Without evidence all these claims are simply empty assertions. When, like Ross Douthat, you give up these vague claims, what you’re left with is—as Lindsay Beyerstein writes elsewhere in Big Think—little more than an aesthetic preference for relationships between “two sexually different human beings.” That’s not enough. It’s not the role of the courts to rule on private moral or aesthetic judgments. As Glenn Greenwald says, opponents of same-sex marriage are entitled to believe that certain relationships are superior to others. But they “can’t misuse secular law to institutionalize those views or coerce others who don’t accept them into having their legal rights restricted based on them.”

None of this means that the Supreme Court will necessarily uphold Judge Walker’s ruling.
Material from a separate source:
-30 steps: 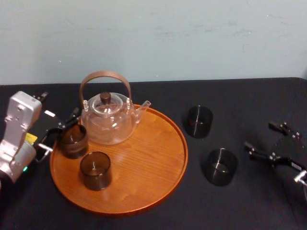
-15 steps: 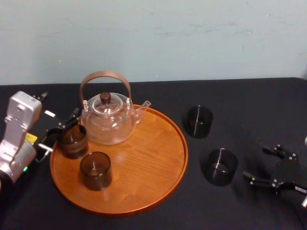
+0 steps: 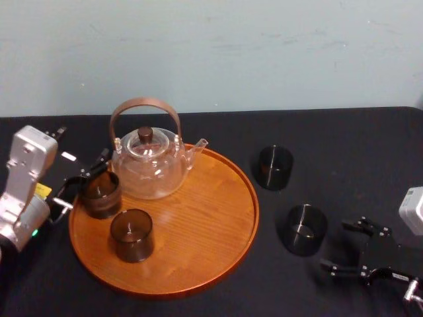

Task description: Pick up the glass from the table and place it on the tray.

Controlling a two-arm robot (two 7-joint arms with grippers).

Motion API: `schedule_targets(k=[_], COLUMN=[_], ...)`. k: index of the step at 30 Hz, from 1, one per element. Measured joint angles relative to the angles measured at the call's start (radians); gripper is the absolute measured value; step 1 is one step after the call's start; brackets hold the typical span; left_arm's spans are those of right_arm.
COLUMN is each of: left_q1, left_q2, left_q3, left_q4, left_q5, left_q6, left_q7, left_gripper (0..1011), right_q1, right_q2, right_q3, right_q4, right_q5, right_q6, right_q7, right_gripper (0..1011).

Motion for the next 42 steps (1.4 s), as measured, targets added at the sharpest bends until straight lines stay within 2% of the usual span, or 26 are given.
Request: schedule_targets(k=[10,21,42], left_q1=[0.0,0.0,0.0], left_q2=[0.0,0.0,0.0], left_q3=[0.0,0.0,0.0], left_q4=[0.0,0.0,0.0], left_q5=[0.0,0.0,0.0], left_q6=[0.0,0.0,0.0], left_q7=[0.0,0.0,0.0], left_gripper=[1002,1001,1001], right_q1=[0.04,0.084,0.189], right_q2=[-0.06,-0.09,-0.137], right_q3=[-0.002,-0.022,-0.084], right_q4=[0.032,0.059,0.141], right_q5=[0.011,0.038,0.058], right_q6=[0.083,0.146,0.188], right_q7=[0.007,0.018,0.031], right_gripper=[1002,1003,1002])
As David Cole writes, the conventional wisdom is what the court decides will come down to how Justice Anthony Kennedy votes. While Justice Kennedy wrote the decisions in both Romer v. Evans—striking down a California law allowing discrimination on the basis of sexual orientation—and Lawrence v. Texas—overturning a law against sodomy between same-sex partners—he has also said that whether same-sex marriage can be banned is an open question. And so far the Supreme Court has avoided applying even the exacting scrutiny standard to discrimination on the basis of sexual orientation.

Nevertheless, support for same-sex marriage continues to grow. Recently, for the first time, a serious poll found that more that 50% of the population believes the Constitution should protect same-sex marriage. Whatever their private opinions, judges are aware of how their decisions will be viewed, and are unlikely to want to issue a ruling that is be overturned ten years later. And the legal arguments are compelling. Stephen Colbert may have summarized Walker’s ruling best when—as part of gag dramatizing how sad it would be not be allowed to marry the person you love—Colbert said, “It’s as if the judge is saying… that there’s no such thing as gay marriage, there’s only marriage, and that gay people have the same right to it as anyone else.”